# fix: Enforce Strict 30-Day Date Filtering

## Overview

The `/last30days` skill is returning content older than 30 days, violating its core promise. Analysis shows:
- **Reddit**: Only 40% of results within 30 days (9/15 were older, some from 2022!)
- **X**: 100% within 30 days (working correctly)
- **WebSearch**: 90% had unknown dates (can't verify freshness)

## Problem Statement

The skill's name is "last30days" - users expect ONLY content from the last 30 days.
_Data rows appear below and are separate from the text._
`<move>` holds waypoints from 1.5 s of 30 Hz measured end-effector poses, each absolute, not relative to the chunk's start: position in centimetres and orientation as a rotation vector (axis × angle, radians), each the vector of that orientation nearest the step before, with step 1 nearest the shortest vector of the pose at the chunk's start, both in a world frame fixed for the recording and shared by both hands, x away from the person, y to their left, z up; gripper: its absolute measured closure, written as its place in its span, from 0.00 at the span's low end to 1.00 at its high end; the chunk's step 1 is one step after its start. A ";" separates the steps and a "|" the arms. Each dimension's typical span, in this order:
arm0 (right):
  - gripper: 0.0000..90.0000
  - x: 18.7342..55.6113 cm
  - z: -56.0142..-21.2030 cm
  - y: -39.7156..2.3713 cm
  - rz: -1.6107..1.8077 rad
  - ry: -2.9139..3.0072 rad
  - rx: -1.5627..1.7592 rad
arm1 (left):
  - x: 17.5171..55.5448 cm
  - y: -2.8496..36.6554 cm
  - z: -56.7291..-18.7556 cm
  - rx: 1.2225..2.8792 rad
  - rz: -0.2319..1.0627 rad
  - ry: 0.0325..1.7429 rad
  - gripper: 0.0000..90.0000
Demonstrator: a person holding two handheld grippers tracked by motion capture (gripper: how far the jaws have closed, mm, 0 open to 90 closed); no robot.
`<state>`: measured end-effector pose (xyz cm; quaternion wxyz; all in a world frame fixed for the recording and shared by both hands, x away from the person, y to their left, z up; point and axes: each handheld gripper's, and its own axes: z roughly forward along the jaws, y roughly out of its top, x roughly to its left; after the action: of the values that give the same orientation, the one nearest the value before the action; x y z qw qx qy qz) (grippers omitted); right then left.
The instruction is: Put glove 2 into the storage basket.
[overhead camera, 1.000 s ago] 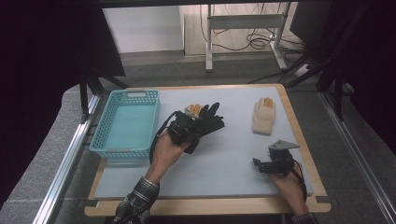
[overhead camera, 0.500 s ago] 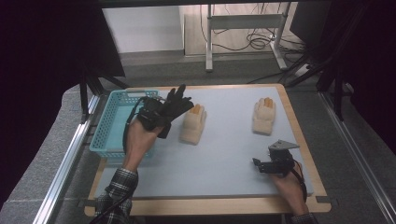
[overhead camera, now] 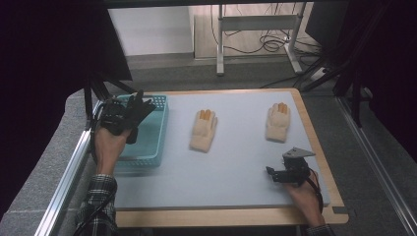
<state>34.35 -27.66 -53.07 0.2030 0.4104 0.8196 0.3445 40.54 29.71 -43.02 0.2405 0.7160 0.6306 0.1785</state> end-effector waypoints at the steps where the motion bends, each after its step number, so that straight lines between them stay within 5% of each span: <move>1: 0.18 34.3 -53.1 -27.7 0.961 2.287 1.145 | 40.7 30.1 -43.5 1.955 0.481 1.748 0.65; 17: 0.18 34.4 -53.1 -27.7 0.962 2.287 1.145 | 44.5 31.9 -48.8 2.027 0.464 2.000 0.62; 23: 0.18 34.4 -53.1 -27.7 0.962 2.287 1.145 | 45.3 32.4 -49.8 2.109 0.514 2.037 0.42; 25: 0.18 34.4 -53.1 -27.7 0.962 2.287 1.145 | 45.3 32.4 -50.0 2.124 0.459 2.011 0.26; 30: 0.18 34.4 -53.1 -27.7 0.962 2.287 1.145 | 45.0 32.2 -49.6 2.152 0.388 1.945 0.06; 45: 0.18 34.4 -53.1 -27.7 0.962 2.288 1.145 | 41.9 32.0 -45.2 1.989 0.407 1.655 0.04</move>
<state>34.35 -27.66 -53.07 0.2030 0.4102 0.8197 0.3445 41.92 31.97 -45.22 0.2582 0.7337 0.6103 0.1502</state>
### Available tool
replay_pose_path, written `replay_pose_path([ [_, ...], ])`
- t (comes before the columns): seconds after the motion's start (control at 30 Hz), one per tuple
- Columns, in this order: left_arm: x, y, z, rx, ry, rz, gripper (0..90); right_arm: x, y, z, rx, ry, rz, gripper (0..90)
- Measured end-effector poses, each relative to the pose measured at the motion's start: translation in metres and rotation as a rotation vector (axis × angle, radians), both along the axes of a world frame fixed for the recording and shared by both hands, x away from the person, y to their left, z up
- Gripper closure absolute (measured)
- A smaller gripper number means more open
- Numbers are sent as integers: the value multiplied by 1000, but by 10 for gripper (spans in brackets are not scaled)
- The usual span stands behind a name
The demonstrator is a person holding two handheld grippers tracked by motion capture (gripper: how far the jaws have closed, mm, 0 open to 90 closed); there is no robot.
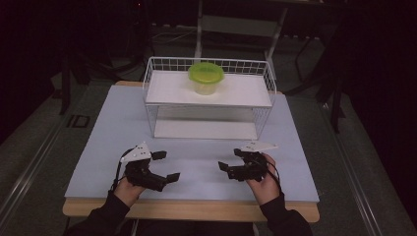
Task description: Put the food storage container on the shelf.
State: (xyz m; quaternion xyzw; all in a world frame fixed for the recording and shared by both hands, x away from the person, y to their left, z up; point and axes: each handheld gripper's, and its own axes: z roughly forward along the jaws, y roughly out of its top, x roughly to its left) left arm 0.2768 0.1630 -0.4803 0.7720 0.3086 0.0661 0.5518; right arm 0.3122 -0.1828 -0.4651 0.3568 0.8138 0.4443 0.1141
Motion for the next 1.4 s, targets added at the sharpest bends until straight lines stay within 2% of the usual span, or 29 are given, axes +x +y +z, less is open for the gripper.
replay_pose_path([
  [0.37, -2, -1, -5, 9, 8, -2, 33, -17, -23, -15, -17, 7, -5, 201],
  [0.43, -2, -1, -6, 10, 7, -3, 33, -18, -28, -18, -32, 5, -11, 200],
  [0.6, -2, 1, -8, 13, 9, -1, 33, -20, -39, -20, -27, 8, -24, 194],
  [0.8, -1, 2, -11, 21, 8, 1, 33, -24, -48, -24, -59, 2, -29, 191],
  [0.9, -1, 2, -13, 26, 10, -1, 33, -26, -55, -26, -68, 0, -28, 191],
  [1.03, -1, 4, -15, 32, 12, 3, 33, -23, -62, -29, -72, 15, -63, 191],
  [1.4, -3, 7, -14, 26, -3, 16, 33, -18, -62, -35, -91, 35, -78, 191],
])
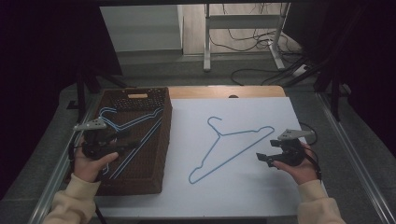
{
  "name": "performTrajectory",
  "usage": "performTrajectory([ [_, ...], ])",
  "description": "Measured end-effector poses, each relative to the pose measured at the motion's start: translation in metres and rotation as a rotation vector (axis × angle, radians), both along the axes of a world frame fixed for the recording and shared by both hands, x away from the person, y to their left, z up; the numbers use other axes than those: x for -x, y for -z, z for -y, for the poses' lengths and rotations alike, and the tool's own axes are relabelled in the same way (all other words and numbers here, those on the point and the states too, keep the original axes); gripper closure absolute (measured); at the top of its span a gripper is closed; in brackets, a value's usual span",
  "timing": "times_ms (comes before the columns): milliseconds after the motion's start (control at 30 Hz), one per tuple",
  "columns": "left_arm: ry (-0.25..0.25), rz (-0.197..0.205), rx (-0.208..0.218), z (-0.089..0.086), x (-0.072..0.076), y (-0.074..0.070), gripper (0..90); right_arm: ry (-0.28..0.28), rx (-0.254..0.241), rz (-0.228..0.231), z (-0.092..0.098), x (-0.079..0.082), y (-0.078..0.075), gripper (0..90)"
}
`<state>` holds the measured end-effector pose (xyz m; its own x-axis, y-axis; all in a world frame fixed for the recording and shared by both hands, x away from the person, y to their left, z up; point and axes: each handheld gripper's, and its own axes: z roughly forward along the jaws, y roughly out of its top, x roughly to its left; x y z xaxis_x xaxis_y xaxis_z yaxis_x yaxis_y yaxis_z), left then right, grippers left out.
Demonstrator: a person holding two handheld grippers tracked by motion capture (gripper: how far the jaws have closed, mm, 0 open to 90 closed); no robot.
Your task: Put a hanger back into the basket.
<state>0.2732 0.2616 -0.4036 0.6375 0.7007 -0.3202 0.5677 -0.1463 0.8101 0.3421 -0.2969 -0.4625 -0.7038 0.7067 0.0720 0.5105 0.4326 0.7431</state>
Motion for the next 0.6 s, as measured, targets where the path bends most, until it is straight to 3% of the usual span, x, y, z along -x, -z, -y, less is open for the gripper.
performTrajectory([
  [267,0.056,-0.004,-0.017,0.028,0.003,0.007,27.1,-0.009,-0.009,0.013,-0.002,0.001,-0.004,15.7],
  [600,0.054,-0.004,-0.027,0.035,0.005,0.013,27.0,-0.018,-0.015,0.027,-0.005,0.003,-0.009,15.7],
])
Currently:

1. **Reddit search prompt** says "prefer recent threads, but include older relevant ones if recent ones are scarce" - this is too permissive
2. **X search prompt** explicitly includes `from_date` and `to_date` - this is why it works
3. **WebSearch** returns pages without publication dates - we can't verify they're recent
4. **Scoring penalties** (-10 for low date confidence) don't prevent old content from appearing

## Proposed Solution

### Strategy: "Hard Filter, Not Soft Penalty"

Instead of penalizing old content, **exclude it entirely**. If it's not from the last 30 days, it shouldn't appear.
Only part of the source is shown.